Similarly there has been some talk of possible migration of DHIS2

towards struts 2 - at least there is a reasonably clear migration path

and I know Murod has done some work with experimental module. Is this

something to be considered? Lars what do you think?

Regards

Bob

I actually gave it a try yesterday.

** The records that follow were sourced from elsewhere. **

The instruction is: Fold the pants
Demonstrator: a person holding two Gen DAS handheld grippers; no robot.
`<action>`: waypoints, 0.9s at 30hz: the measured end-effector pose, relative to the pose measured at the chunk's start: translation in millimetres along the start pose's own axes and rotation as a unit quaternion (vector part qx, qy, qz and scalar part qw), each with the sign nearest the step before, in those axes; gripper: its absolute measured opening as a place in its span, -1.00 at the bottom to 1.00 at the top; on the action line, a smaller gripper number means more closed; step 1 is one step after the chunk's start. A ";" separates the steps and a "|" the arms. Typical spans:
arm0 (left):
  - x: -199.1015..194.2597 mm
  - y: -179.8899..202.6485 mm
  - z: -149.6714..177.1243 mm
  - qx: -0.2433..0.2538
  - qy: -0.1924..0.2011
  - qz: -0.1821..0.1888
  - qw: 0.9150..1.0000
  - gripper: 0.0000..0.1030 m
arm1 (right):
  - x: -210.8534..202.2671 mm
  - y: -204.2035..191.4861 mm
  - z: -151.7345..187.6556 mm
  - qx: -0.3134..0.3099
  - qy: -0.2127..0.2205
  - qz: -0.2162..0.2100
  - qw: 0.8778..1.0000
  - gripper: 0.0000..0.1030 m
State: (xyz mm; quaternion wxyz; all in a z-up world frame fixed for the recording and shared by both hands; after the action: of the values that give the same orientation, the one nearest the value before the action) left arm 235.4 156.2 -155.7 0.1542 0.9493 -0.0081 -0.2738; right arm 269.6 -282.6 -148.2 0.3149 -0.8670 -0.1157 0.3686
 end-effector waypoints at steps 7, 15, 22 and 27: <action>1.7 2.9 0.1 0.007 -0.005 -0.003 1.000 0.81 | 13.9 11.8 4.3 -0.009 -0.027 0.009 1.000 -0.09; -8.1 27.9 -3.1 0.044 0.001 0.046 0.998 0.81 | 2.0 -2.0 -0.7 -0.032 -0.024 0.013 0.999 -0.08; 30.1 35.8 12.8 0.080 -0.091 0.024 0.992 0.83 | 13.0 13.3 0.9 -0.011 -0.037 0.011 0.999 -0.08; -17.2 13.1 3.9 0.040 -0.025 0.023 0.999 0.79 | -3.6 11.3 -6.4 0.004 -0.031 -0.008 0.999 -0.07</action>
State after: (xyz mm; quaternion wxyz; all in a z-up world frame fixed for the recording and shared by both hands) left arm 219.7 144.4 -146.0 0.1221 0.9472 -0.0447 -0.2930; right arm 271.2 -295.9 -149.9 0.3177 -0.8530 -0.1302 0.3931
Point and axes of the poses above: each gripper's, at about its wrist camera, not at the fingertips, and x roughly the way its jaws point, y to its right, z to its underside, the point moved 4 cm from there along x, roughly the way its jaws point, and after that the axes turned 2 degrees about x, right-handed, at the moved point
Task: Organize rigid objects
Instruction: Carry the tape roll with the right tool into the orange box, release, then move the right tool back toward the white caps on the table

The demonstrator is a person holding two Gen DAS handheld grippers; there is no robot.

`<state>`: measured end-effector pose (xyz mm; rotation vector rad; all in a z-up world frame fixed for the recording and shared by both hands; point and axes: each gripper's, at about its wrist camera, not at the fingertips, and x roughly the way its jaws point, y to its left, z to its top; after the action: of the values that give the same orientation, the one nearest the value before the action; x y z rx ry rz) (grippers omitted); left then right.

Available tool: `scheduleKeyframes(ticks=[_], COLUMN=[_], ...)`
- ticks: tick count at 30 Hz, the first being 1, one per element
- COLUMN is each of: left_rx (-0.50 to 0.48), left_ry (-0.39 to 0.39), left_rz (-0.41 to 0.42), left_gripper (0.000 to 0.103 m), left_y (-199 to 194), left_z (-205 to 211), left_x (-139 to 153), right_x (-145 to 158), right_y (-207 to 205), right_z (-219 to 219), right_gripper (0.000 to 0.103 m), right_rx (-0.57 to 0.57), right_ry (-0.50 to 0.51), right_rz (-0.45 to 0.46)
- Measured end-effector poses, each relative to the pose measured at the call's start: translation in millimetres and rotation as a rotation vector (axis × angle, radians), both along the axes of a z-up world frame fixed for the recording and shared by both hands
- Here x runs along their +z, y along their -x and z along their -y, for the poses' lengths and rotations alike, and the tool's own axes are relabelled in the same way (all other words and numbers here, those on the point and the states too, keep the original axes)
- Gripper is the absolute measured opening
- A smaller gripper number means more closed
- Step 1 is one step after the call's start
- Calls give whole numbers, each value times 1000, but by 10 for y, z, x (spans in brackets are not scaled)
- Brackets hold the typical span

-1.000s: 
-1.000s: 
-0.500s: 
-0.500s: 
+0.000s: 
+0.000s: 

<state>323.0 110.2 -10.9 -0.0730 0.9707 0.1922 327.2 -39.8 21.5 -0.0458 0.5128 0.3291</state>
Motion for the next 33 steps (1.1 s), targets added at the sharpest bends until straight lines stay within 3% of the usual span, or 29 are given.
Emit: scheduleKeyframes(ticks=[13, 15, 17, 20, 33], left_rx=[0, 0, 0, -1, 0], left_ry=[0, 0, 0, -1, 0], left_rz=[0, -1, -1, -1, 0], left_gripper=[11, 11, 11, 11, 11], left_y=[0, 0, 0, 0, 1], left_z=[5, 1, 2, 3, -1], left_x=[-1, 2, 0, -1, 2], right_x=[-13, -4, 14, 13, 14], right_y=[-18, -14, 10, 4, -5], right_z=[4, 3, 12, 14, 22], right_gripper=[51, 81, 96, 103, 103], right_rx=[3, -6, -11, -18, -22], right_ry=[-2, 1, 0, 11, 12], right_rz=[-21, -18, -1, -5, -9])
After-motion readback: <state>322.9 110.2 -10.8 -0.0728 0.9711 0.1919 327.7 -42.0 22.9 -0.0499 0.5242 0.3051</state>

Migrating action classes/interceptors is easy. I ran into some problems though:

  • I got some incomprehensible errors related to SAX xml parsing.

  • It’s harder to get hold of the xwork ConfigurationManager (must be done trough a DispatcherListener) which is required for the portal.

  • Our old acegi security framework had some issues with xwork2. This should be upgraded to Spring security, but will require more work.

Anyways I think this is the way to go if we are to upgrade the existing webwork code as this requires little modification to the hundreds of action classes and interceptors, in contrast to eg spring mvc.

When it comes to technology stack for the houshold system my opinion is that using something completely new like j2ee 6 is unrealistic if we are gonna come up with something pretty soon as it requires all of us to learn new technologies and start from scratch. I believe that, if necessary, we could upgrade a few things in dhis2, like acegi and webwork, and then continue with the same technology / components as today. If we want to use more Spring out-of-the-box components later there is nothing stopping us.